A Rouvan opening night at the Dunes was always a perfect excuse for Stella and me to fly to Vegas. This time, however, we didn't make a show reservation. Arriving at the Dunes in plenty of time for the dinner show, we found to our dismay that the showroom was jammed, with a line waiting outside. Haughtily, knowing the power of the $25 green chip, we bucked the line and told the maitre d' we wanted our favorite table, the cozy small one just to the left of the stage. The man looked defeated and forlorn— he'd have to refuse the green chip this time—because two middle-aged ladies already were sitting there.

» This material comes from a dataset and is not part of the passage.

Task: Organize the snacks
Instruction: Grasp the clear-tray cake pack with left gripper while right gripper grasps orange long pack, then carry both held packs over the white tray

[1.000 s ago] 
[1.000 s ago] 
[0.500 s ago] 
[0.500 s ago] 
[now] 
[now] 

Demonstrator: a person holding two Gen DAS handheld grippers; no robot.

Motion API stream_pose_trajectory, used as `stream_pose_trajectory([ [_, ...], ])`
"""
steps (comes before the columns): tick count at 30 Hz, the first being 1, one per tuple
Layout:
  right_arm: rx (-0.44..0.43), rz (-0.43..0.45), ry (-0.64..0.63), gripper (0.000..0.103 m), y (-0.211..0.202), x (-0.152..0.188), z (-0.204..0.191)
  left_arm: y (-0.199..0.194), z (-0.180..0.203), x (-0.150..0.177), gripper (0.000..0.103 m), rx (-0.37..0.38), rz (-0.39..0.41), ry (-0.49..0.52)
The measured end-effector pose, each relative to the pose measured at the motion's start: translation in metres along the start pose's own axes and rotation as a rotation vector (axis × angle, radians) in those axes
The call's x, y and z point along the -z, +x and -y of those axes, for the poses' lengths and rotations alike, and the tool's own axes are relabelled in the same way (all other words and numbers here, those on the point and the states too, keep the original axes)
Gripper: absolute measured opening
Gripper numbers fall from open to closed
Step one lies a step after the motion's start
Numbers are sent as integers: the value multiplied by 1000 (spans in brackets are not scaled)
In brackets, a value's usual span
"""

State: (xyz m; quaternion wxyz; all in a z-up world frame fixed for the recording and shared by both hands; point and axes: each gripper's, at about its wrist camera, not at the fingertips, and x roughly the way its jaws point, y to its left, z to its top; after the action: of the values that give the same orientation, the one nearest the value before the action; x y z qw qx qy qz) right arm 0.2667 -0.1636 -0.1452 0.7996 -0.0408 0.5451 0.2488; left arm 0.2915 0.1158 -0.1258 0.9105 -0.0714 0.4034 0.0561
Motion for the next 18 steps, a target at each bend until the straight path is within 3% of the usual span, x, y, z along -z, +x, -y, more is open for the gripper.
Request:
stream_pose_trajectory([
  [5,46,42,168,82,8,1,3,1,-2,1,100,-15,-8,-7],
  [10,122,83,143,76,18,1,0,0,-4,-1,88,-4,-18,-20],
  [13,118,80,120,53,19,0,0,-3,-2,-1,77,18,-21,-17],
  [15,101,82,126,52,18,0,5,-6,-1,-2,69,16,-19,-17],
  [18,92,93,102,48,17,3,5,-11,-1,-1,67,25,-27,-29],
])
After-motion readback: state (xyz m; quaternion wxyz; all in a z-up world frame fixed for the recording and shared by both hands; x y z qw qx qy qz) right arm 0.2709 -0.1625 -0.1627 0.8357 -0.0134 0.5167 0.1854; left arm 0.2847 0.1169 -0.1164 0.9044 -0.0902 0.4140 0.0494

If it had been my nine-to-five workaday money, or if I had suffered a bad run in the casino on the way in, I would never have dared do what I did. Drawing myself up to my full height of five-foot-eight, and well-juiced with a couple of stiff vodka-and-tonics on the flight in, I thrust a black $100 chip onto the maitre d's palm and dramatically pointed, "We-want-that-table!"
Suddenly the heavens opened and a chorus of angels blared their Golden Trumpets as Arnold Bruce Levy of Brooklyn, New York, played God at the Dunes. The maitre d' had a hurried conversation with the two women, and then escorted them to a table toward the rear of the showroom. Curiously, they were smiling as they left their table. We later found out that the maitre d' used his casino clout and was able to comp the ladies at their table way in the back.

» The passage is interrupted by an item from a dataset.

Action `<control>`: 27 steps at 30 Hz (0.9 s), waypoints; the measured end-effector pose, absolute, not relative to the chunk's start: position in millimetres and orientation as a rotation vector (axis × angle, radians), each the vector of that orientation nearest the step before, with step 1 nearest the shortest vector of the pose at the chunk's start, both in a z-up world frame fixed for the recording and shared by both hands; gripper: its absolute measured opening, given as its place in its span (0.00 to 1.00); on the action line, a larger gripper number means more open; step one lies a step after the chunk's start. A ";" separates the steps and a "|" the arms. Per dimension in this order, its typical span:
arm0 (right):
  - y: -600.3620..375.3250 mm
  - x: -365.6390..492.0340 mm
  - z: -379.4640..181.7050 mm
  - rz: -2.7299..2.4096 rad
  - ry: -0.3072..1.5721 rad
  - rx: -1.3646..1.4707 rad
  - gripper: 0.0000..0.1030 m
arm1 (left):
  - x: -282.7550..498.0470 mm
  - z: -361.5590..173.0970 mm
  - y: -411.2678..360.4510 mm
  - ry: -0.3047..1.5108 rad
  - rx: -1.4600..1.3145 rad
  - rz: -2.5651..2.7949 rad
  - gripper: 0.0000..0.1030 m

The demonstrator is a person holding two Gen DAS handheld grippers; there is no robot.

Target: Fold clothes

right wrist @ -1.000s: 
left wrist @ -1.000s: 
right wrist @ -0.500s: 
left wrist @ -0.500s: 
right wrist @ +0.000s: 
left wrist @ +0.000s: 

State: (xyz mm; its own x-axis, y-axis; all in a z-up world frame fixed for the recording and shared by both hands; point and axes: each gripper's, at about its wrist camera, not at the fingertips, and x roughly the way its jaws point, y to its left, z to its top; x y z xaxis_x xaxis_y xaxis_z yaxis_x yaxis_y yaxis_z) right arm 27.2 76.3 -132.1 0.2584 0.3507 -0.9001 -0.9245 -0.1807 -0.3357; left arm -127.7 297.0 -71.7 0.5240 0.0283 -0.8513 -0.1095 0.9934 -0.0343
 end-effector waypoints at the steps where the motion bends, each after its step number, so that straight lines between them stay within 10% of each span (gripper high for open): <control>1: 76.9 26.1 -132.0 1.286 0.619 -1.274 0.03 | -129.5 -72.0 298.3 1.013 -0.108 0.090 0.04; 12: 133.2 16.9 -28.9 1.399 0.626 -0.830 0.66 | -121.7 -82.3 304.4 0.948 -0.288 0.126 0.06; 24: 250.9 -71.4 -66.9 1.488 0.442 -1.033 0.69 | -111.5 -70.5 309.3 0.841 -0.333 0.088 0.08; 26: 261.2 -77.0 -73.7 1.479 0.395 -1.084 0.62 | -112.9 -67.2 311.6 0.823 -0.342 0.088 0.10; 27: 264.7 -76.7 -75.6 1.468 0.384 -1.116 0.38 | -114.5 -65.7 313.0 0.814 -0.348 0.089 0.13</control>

It was, as usual, a spectacular Rouvan opening night, but later I realized what a rude and unsportsmanlike thing I did, which was, for anyone who knows me, totally uncharacteristic.
I ashamedly relate the above episode only to caution you not to ever commit as despicable an act as that. Do what I say, not what I did. Trust me, you'll never regret not doing it.
Sometimes the ham-handed approach doesn't work, anyway. A popular disc jockey in New York once announced over the radio a contest where one lucky listener would win a trip to Las Vegas and be a guest for the Frank Sinatra opening at the Sands. As I listened to his spiel, I decided then-and-there that my girl-friend-of-the-moment would also be a winner, courtesy of me. Arriving in Vegas, I discovered to my horror that the show was sold out. One black chip wouldn't get me anywhere, and definitely not to my "usual" ringside table. Fired up and desperate, I went over to the tables and won $400, which I took to the maitre d'. There were real tears in his eyes as he reluctantly pushed my hand away, explaining that Frank had reserved most of the room for 'The Boys."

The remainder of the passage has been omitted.